Steven S. Galen, MD, 
Chief of Staff

Christopher S. Ng, MD, 
Vice Chief of Staff

Peggy Miles, MD, 
Medical Staff Secretary

Alan Klein, MD,
Medical Staff Treasurer

Harvey Morse Auditorium gets clinician workstations

Clinical workstations have been installed near Conference Rooms 1, 2 and 3 in Harvey Morse Auditorium. The workstations will provide Cedars-Sinai clinicians an opportunity to answer patient care needs while attending meetings in the conference center.

Paul Silka, MD, chief medical information officer, said the clinical workstations are in response to a request by medical staff leadership following installation of CS-Link™, Cedars-Sinai's electronic medical records system. The medical staff wanted a convenient way to access CS-Link while attending educational conferences or meetings in the auditorium, Silka said.

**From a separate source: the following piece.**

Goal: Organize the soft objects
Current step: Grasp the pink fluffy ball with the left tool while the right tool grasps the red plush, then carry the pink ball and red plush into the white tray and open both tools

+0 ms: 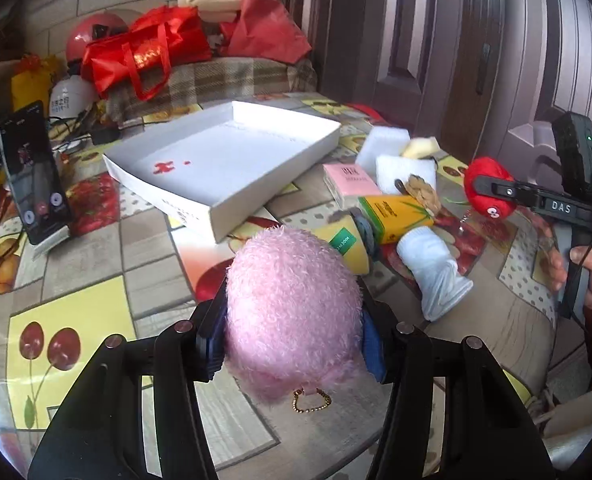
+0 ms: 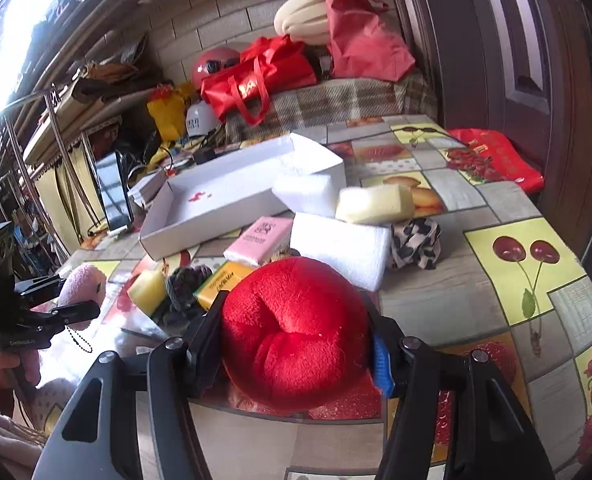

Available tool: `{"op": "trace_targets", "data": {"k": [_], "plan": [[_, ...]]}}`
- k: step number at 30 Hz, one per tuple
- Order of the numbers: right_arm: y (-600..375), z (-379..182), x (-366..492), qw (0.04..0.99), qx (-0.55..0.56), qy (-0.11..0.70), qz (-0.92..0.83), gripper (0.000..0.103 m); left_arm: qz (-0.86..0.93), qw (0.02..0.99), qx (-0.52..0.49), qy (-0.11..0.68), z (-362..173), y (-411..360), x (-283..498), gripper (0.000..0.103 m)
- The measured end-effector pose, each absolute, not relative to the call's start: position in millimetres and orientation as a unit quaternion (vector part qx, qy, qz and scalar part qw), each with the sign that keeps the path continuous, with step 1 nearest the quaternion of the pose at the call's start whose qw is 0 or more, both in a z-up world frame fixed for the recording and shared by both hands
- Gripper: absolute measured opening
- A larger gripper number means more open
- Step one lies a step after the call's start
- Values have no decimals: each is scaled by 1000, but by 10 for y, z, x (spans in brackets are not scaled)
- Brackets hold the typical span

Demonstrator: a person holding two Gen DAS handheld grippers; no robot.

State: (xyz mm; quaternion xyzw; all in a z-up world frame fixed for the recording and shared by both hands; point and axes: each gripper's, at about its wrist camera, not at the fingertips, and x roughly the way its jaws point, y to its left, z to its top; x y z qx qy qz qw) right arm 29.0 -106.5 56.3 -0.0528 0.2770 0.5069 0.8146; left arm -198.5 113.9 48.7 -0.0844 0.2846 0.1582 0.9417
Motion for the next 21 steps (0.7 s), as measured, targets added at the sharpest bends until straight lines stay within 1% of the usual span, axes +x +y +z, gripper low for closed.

Chief of Staff Steven Galen, MD, said the clinical workstations allow physicians to complete patient orders without having to rely on telephones, which can disrupt work flow.

The clinical workstations, each of which includes a computer and a telephone, are available so all clinicians can briefly step away from meetings to provide patient care. These workstations are among the nearly 1,000 clinical workstations added in the past year to allow for the best possible information system access for physicians, nurses, and other members of the Clinical Care Services Team.

George Carion, director of Voice and Data Networks, and his EIS staff were instrumental in the design and installation of the workstations, Silka said.

Above, from left: George Carion, director of Voice and Data Networks, Chief of Staff Steven S. Galen, MD, and Vice Chief of Staff Christopher S. Ng, MD, with the workstations in Harvey Morse Auditorium. Below, Ng and Galen use a workstation computer.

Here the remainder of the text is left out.